How do immigrants become citizens? The answer to that question depends on a number of factors and each individual’s circumstances. That said, Low Income Relief has the scoop on some common and lesser known ways for foreign nationals to become United States citizens.
The Naturalization Process
Before we begin the discussion on how immigrants become citizens, let’s establish who is a United States citizen at birth. Anyone born in the United States or in certain United States territories are automatically U.S. citizens at birth, no matter where their parents were born.
Furthermore, anyone who has one or more parents who were United States citizens at the time of their birth is automatically a United States citizen in many cases, regardless of where in the world they were born.
Those who were born outside of the United States to non-citizens must go through a process called naturalization. The most common paths to U.S. citizenship through naturalization are:
- Being a child of a United States citizen
- Being married to a United States citizen
- Serving in the United States military
- Being a lawful permanent resident (green card holder) for five or more years
The path to citizenship can be a complicated process, depending on each individual’s circumstances. However, the U.S. Citizenship and Immigration Services (USCIS) has broken down the process into nine steps that most applicants will follow. Those steps are as follows:
- Determine whether you are already a United States citizen.
- Make sure you are eligible for United States citizenship.
- Prepare your application for naturalization (form N-400).
- Submit your application for naturalization and pay your fees.
- Attend your biometrics (fingerprinting) appointment, if applicable.
- Attend your interview with USCIS.
- USCIS will mail a notice to you informing you that you are eligible for naturalization, requesting more information, or denying your application.
- If you are determined eligible for naturalization, attend a naturalization ceremony and take the Oath of Allegiance to the United States.
These steps might be helpful if you already meet one of the qualifications for becoming a U.S. citizen (being a child of a U.S. citizen, being married to a U.S. citizen, serving in the U.S. military, or being a lawful permanent resident). But how do immigrants become citizens when they don’t already meet these requirements?

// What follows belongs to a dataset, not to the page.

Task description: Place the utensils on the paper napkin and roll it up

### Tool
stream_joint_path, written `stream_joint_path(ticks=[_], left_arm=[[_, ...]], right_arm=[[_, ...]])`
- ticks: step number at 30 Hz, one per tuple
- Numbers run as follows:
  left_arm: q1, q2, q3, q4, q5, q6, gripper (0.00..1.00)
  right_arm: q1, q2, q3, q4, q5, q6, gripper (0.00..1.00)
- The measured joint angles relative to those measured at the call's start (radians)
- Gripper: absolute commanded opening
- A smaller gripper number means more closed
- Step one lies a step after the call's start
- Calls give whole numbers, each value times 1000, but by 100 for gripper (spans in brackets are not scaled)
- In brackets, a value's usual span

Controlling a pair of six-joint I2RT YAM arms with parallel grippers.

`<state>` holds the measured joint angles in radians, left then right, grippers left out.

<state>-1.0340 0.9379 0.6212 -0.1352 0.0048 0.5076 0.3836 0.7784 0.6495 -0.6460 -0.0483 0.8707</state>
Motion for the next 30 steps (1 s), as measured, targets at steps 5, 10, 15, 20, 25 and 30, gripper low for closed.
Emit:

Many people come to the United States to work or study before they decide they want to set down roots here. In those cases, there are some alternative paths to citizenship.
How do immigrants become citizens with a non-immigrant visa?
People from all over the world come to the United States to study and work with the help of non-immigrant visas. Non-immigrant visas grant foreign nationals the ability to spend a certain amount of time in the United States as workers or students.
In the section above, we described some of the common paths to U.S. citizenship, and mentioned that many people become citizens after being lawful permanent residents (aka. green card holders) for five years. But how do you become a lawful permanent resident in the first place?
It is not an easy task to adjust your immigration status to become a lawful permanent resident if you are in the United States with a non-immigrant visa (i.e. work visa or student visa). However, there are some ways that workers and students can become lawful permanent residents of the United States.
For people in the United States who can perform certain types of jobs, or who have made significant contributions through academic research, there are ways to apply for an employment-based permanent residency.
Please see the USCIS website for a full list of green card eligibility categories.
How do immigrants become citizens when they are undocumented?
Immigrants who have entered the United States legally (with a visa, for example) become undocumented if they do not maintain their legal status. This could occur, for example, if someone were to remain in the United States after their visa has expired.
Immigrants who enter the country without a visa by crossing the border without the knowledge of United States officials are undocumented as well.
How do immigrants become citizens under these circumstances? There are a few ways for undocumented immigrants to become lawful permanent residents, and then U.S. citizens:
- Apply for asylum status: immigrants can apply for asylum status if they are subject to persecution in their home country based on their race, religion, nationality, membership in a particular social group, or their political opinion
- Apply for a U-Visa: Survivors of domestic violence, sexual assault, trafficking, and other crimes who assist law enforcement can apply for a U-Visa.
Please note that these are not the only paths to obtaining a green card as an undocumented immigrant in the United States. Please see the USCIS website for a full list of green card eligibility categories.
How do immigrants become citizens through family and marriage?
Immigrants can also become citizens if they marry a United States citizen or if they have family members who are U.S. citizens.
For immigrants who meet certain eligibility requirements, it is possible to become a lawful permanent resident as the parent of a U.S. citizen, the unmarried child (under 21) of a U.S. citizen, or the spouse of a U.S. citizen.
It is important to note that some immigrants may be barred from going through this process, depending on how they entered the U.S. or other reasons.
It is important to point out that the information in this article, How Do Immigrants Become Citizens?, should not be taken as personal legal advice. Everyone’s situation is different, and this should be used as a guide to begin exploring the possibilities for becoming a U.S. citizen.
When you are attempting to navigate the U.S. immigration system, it can be helpful to have professional legal help. There are many organizations across the U.S. that can help answer questions about your unique, personal situation, and even help you file the necessary forms for citizenship or permanent residency. By calling 211, or visiting their website, the United Way can help you find all types of resources, including legal help, in your area.